Atomic-scale structure and electrostatics of anionic palmitoyloleoylphosphatidylglycerol lipid bilayers with Na+ counterions

Anionic palmitoyloleoylphosphatidylglycerol (POPG) is one of the most abundant lipids in nature, yet its atomic-scale properties have not received significant attention. Here we report extensive 150-ns molecular dynamics simulations of a pure POPG lipid membrane with sodium counterions. It turns out that the average area per lipid of the POPG bilayer under physiological conditions is approximately 19% smaller than that of a bilayer built from its zwitterionic phosphatidylcholine analog, palmitoyloleoylphosphatidylcholine. This suggests that there are strong attractive interactions between anionic POPG lipids, which overcome the electrostatic repulsion between negative charges of PG headgroups. We demonstrate that interlipid counterion bridges and strong intra- and intermolecular hydrogen bonding play a key role in this seemingly counterintuitive behavior.
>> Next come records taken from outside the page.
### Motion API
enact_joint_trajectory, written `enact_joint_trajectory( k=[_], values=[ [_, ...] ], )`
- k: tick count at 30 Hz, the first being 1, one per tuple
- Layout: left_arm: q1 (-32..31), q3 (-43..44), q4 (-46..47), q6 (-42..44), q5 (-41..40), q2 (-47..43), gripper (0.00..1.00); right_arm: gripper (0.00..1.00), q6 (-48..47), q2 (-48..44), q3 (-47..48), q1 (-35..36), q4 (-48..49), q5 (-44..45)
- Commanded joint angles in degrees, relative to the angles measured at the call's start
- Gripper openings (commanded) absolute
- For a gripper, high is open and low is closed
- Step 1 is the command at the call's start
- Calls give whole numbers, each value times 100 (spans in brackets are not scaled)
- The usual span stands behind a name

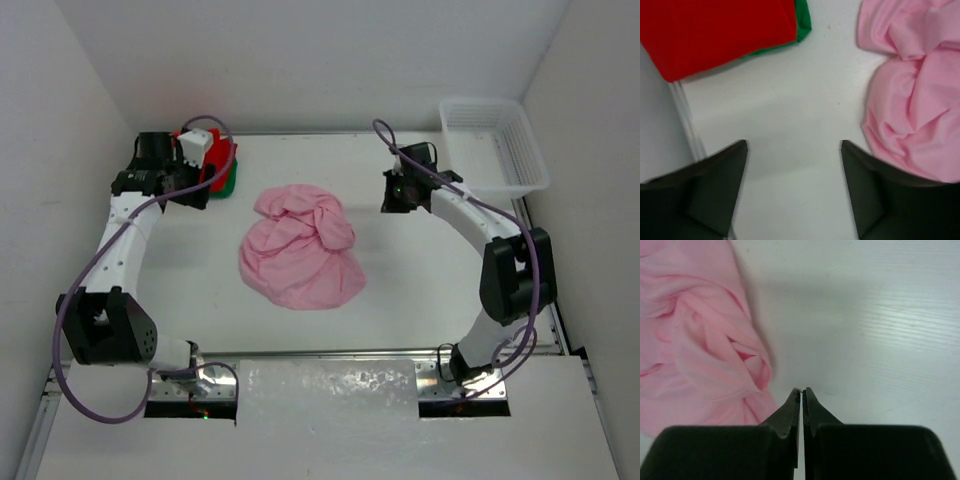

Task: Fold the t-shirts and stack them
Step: Move the tshirt to the center of the board

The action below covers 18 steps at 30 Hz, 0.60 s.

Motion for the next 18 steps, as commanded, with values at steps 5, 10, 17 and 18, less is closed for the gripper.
enact_joint_trajectory(
  k=[5,10,17,18],
  values=[
    [-792,-1154,-243,861,217,80,43,38,-996,-817,-411,392,841,-385],
    [-1135,-1886,116,624,761,388,77,59,-681,182,203,542,703,-494],
    [-1521,-2299,1301,667,885,722,88,73,-574,1194,442,814,666,-1291],
    [-1609,-2378,1460,694,851,775,89,74,-557,1292,477,832,710,-1354]
  ],
)
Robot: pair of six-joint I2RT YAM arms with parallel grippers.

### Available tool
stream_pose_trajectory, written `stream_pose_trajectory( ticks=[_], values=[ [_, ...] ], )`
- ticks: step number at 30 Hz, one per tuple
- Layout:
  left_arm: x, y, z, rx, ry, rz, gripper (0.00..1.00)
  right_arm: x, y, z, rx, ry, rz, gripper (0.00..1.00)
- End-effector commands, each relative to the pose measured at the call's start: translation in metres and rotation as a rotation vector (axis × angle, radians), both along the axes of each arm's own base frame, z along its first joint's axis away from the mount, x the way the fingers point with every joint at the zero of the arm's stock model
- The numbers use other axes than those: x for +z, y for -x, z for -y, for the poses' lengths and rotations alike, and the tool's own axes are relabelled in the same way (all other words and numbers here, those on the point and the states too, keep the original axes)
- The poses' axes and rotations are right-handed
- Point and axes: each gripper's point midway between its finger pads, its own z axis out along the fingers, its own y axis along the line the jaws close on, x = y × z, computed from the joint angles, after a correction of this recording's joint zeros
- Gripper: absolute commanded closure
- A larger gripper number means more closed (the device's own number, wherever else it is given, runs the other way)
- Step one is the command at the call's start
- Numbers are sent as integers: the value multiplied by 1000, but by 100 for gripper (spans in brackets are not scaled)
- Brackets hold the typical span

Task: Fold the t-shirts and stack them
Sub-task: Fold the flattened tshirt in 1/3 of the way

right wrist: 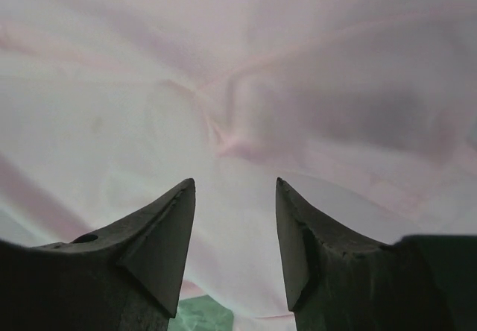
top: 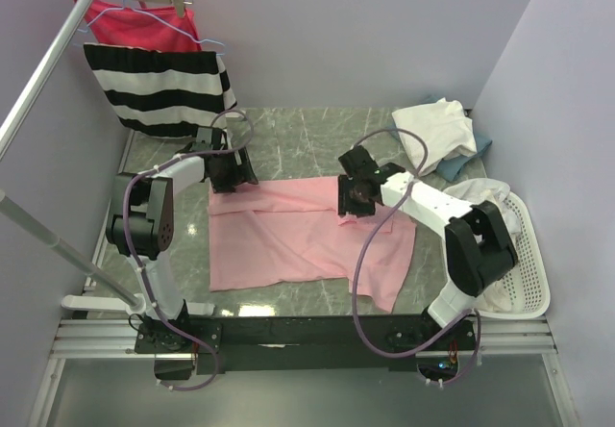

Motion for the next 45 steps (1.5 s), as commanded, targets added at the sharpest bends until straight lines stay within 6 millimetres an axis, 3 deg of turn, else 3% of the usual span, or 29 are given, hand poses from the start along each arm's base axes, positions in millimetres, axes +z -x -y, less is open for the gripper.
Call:
stream_pose_trajectory(
  ticks=[1,4,8,10,12,16,20,21,23,24,26,27,29,31,32,33,34,35,36,37,38,39,40,44,45],
  values=[
    [3,-6,2,-17,-13,15,17,44,-44,34,-114,56,181,45],
    [13,-10,1,-10,-13,63,17,37,-66,47,-157,48,193,44],
    [25,-11,1,-8,-11,105,17,9,-97,70,-225,11,156,46],
    [29,-11,0,-6,-15,117,17,4,-107,69,-223,-16,142,46],
    [25,-9,-3,-2,-27,103,16,-15,-113,71,-219,-16,90,47],
    [1,-5,-14,31,-85,32,17,-24,-128,64,-202,-29,59,47],
    [-4,-24,-19,35,-104,30,17,-46,-138,54,-189,-53,0,46],
    [-4,-28,-21,37,-109,25,16,-43,-148,51,-192,-61,11,46],
    [-4,-48,-28,52,-131,40,16,-57,-153,49,-192,-69,-21,46],
    [-3,-55,-29,54,-136,48,16,-50,-165,47,-195,-78,-2,46],
    [-1,-74,-32,53,-145,71,16,-56,-172,45,-189,-73,-1,45],
    [0,-80,-33,53,-147,75,16,-49,-183,43,-187,-85,18,45],
    [0,-93,-36,53,-161,85,15,-52,-189,46,-183,-75,13,44],
    [1,-99,-39,56,-181,92,15,-40,-205,45,-171,-84,72,44],
    [6,-101,-38,55,-178,113,15,-23,-210,44,-153,-96,125,43],
    [11,-100,-37,54,-172,131,14,-21,-206,44,-131,-104,136,43],
    [25,-94,-38,65,-163,164,13,-8,-212,44,-123,-110,191,42],
    [42,-99,-35,64,-143,237,12,24,-214,45,-117,-123,264,41],
    [58,-98,-33,60,-125,288,10,28,-206,47,-105,-122,277,41],
    [81,-86,-35,76,-115,337,5,42,-206,48,-100,-121,323,40],
    [97,-85,-35,83,-109,388,4,72,-201,52,-95,-124,388,39],
    [108,-79,-37,88,-109,413,4,72,-192,57,-100,-111,384,39],
    [122,-67,-40,103,-111,438,3,91,-183,62,-102,-105,413,37],
    [121,-28,-51,153,-125,388,1,92,-147,78,-160,-69,359,36],
    [111,-16,-52,165,-123,342,1,77,-132,81,-169,-65,315,36]
  ],
)
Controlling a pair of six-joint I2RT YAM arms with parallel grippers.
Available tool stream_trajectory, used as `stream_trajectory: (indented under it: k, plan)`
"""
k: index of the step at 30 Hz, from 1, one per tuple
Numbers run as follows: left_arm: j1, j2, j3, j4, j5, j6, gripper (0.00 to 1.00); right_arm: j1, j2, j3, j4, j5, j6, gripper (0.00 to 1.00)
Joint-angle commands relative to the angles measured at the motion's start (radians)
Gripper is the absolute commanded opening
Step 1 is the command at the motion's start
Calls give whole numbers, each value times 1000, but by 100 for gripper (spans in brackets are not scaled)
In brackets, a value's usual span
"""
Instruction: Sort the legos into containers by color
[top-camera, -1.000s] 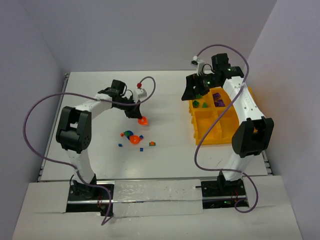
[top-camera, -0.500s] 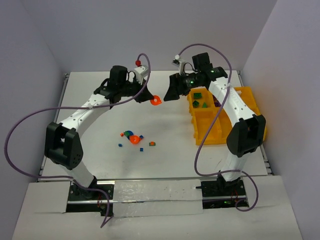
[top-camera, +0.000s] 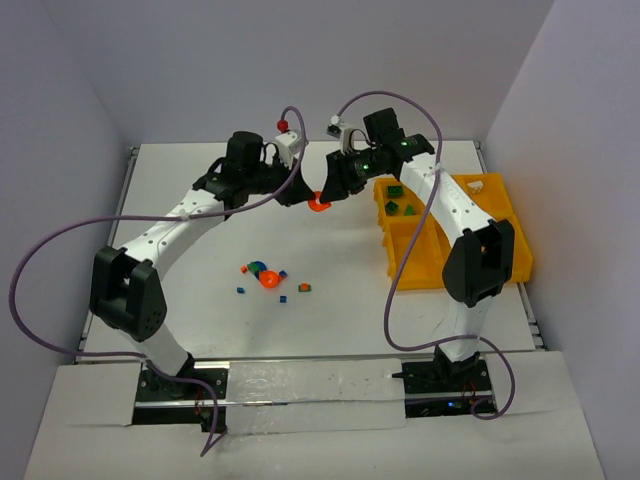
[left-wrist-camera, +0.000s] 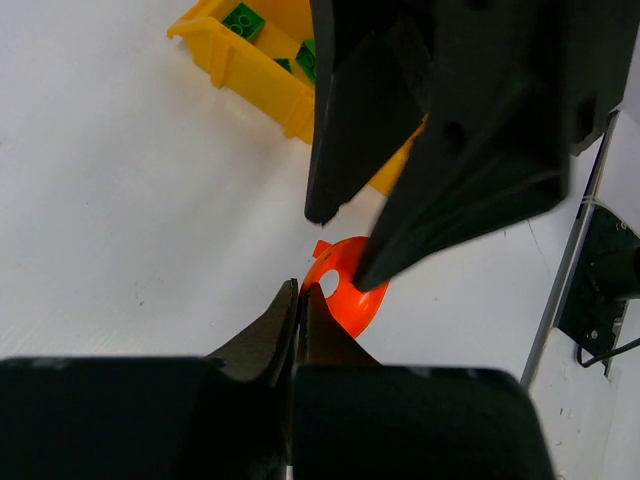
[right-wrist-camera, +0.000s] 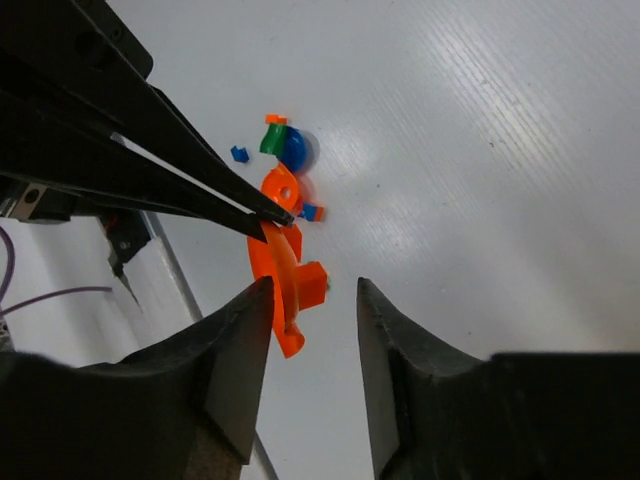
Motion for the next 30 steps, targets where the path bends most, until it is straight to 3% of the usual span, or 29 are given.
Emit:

In particular, the substantial strength and stability of ion-mediated binding between anionic lipid headgroups leads to complexation of PG molecules and ions and formation of large PG-ion clusters that act in a concerted manner. The ion-mediated binding seems to provide a possible molecular-level explanation for the low permeability of PG-containing bacterial membranes to organic solvents: highly polar interactions at the water/membrane interface are able to create a high free energy barrier for hydrophobic molecules such as benzene.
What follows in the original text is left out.